E se eu quiser interromper?
O procedimento de interrupção da menstruação é bastante simples se a mulher estiver disposta. Porém, é bom ter em mente os principais riscos à saúde decorrentes principalmente do uso prolongado de hormônios, e não são poucas as vezes em que as mulheres que se definem por esse tipo de tratamento o fazem com pouco acesso a informações acerca de efeitos colaterais.
Para Cátia, essa é uma questão de grande importância: "Falta informação e muitos médicos trazem uma visão pronta de que menstruar é uma sangria inútil, sem benefícios". Sua preocupação para esse tipo de abordagem é o fato de ir muitas vezes ao encontro de uma vulnerabilidade da mulher que sofre com efeitos da menstruação. "Junte isso a uma mulher que se incomoda com a menstruação e, sem questionar, ela vai pela via da suspensão. Tem muitas pacientes que acabam se arrependendo e querendo mudar de tratamentos", explica Cátia.

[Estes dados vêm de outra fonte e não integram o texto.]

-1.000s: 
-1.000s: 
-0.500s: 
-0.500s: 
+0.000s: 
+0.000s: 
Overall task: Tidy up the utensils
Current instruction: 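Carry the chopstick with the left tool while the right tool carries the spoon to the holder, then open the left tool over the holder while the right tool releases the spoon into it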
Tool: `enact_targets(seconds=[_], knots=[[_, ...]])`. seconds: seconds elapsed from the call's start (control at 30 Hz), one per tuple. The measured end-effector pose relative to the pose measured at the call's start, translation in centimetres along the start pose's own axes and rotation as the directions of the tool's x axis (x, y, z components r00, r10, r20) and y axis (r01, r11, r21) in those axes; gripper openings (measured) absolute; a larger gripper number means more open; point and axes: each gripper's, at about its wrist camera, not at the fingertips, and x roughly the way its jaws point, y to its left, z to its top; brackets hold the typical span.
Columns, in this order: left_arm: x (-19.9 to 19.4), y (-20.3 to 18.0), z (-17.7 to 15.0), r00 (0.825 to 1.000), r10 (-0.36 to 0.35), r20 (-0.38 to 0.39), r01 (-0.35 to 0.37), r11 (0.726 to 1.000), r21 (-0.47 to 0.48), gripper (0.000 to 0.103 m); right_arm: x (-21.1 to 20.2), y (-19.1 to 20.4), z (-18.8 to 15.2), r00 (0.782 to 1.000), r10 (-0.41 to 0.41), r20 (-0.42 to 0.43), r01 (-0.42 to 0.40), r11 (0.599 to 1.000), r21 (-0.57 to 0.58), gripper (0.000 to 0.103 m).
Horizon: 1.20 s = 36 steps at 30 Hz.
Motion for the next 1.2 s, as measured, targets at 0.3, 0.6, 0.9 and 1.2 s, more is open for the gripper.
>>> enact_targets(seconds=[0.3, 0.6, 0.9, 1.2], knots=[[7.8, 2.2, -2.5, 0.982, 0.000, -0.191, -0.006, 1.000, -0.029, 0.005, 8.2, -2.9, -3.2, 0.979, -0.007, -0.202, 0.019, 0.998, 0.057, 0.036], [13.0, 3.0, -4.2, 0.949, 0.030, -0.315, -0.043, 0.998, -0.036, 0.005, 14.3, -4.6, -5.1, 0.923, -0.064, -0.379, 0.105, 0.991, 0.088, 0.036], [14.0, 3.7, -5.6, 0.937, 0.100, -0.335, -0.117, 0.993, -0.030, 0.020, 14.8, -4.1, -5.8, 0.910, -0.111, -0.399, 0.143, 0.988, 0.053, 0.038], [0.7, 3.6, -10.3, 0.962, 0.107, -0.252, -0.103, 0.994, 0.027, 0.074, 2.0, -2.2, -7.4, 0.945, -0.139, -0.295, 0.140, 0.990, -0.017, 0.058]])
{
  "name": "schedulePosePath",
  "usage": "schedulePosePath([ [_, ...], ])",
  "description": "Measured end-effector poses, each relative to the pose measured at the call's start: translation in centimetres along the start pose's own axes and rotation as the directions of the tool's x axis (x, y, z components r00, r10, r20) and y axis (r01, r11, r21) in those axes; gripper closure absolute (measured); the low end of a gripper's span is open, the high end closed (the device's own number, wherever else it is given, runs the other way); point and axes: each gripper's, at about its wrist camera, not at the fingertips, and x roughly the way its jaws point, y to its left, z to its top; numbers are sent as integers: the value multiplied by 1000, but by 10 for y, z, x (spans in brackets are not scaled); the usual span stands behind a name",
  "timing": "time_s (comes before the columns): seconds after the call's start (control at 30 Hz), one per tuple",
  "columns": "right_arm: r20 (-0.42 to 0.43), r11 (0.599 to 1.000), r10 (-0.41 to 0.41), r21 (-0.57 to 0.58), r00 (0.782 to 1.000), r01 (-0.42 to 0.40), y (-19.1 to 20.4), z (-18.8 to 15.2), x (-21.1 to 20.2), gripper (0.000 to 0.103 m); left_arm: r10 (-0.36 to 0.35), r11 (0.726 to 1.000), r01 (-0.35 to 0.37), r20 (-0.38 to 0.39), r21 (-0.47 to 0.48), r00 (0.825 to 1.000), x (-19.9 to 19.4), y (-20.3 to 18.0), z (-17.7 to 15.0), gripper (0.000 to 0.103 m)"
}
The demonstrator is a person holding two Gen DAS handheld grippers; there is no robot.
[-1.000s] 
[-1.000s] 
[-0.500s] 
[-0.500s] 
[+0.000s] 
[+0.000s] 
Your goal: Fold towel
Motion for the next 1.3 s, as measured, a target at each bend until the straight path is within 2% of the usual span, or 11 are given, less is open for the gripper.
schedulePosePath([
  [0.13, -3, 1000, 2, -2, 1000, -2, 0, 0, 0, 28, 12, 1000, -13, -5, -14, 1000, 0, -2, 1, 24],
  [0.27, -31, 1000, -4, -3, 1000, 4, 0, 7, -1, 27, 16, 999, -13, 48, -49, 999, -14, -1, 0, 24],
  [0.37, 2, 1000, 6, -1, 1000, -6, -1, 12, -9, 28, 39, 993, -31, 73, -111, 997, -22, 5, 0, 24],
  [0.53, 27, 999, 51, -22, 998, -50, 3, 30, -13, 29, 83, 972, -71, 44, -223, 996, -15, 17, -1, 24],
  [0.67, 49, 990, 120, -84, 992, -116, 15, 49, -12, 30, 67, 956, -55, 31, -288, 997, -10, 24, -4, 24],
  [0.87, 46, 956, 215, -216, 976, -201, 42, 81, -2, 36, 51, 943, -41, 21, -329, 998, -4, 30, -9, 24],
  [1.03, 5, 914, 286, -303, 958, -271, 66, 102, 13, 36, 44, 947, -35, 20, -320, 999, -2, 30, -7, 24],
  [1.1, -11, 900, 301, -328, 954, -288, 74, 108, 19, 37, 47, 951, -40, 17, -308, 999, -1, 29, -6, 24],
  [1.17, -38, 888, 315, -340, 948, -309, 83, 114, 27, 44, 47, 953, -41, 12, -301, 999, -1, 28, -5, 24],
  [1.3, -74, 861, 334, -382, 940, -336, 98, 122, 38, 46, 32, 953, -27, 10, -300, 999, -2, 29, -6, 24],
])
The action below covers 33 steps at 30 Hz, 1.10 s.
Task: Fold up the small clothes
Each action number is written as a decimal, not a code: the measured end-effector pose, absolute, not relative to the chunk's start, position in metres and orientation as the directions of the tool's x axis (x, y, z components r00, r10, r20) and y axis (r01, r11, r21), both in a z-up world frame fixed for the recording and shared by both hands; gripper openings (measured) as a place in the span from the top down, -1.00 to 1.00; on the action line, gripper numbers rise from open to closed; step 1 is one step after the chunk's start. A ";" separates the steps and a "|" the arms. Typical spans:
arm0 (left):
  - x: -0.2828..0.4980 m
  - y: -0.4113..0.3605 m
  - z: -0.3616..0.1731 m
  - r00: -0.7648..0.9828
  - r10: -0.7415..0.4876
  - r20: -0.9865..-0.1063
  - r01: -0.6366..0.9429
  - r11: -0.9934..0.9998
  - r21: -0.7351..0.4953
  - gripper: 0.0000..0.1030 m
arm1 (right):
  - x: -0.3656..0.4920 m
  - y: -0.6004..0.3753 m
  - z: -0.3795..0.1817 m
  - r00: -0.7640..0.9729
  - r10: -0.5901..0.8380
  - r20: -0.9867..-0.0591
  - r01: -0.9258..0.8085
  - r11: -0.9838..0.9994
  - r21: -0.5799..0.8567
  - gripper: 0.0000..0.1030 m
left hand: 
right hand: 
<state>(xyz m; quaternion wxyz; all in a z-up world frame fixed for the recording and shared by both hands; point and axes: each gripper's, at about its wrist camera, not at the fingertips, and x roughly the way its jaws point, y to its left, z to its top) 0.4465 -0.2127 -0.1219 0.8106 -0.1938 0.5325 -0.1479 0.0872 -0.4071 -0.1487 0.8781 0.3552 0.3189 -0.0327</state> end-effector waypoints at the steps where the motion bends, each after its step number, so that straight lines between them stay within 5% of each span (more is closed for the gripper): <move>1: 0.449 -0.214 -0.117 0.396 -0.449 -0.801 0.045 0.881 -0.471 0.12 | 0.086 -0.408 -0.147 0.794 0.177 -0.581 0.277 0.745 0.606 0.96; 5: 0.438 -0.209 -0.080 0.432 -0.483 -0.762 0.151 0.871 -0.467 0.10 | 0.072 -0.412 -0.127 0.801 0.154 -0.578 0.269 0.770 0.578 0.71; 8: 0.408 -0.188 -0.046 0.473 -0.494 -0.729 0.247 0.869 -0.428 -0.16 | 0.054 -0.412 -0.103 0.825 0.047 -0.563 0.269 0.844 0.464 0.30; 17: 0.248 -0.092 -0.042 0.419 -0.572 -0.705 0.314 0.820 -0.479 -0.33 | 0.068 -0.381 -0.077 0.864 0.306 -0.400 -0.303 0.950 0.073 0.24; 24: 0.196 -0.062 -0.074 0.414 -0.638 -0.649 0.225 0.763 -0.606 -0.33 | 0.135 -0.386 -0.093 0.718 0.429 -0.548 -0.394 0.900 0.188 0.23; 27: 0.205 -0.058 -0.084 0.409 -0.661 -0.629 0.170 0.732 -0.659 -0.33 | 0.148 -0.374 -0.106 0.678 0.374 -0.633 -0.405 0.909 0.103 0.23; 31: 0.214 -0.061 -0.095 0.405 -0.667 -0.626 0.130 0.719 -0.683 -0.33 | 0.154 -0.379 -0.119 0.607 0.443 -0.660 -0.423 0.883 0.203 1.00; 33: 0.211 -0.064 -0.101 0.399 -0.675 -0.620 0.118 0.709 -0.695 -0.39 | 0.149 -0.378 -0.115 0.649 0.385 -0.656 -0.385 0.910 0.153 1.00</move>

Ana Julia, 23, toma pílula de maneira contínua e não sangra há quatro anos. Ela penava muito com cólicas, enxaquecas e o volume de sangue que perdia todo mês. Em uma consulta, o ginecologista da família indicou o tratamento hormonal. “Achei estranho que ele não falou dos efeitos colaterais, mas, como ia nele há muito tempo, confiei”, lembra.
Halana escuta com frequência suas pacientes dizerem que se sentem lesadas no direito à informação nos encontros com profissionais de saúde. “Muitas são dissuadidas de métodos não-hormonais na direção de métodos hormonais”, e ainda dá a deixa para outro ponto que está em jogo. “É comum encontrarmos folhetos nos consultórios médicos falando das maravilhas de não menstruar. São propagandas sem assinatura que promovem o discurso de que a mulher moderna não precisa menstruar, mas estão ali para vender um produto”, finaliza Halana.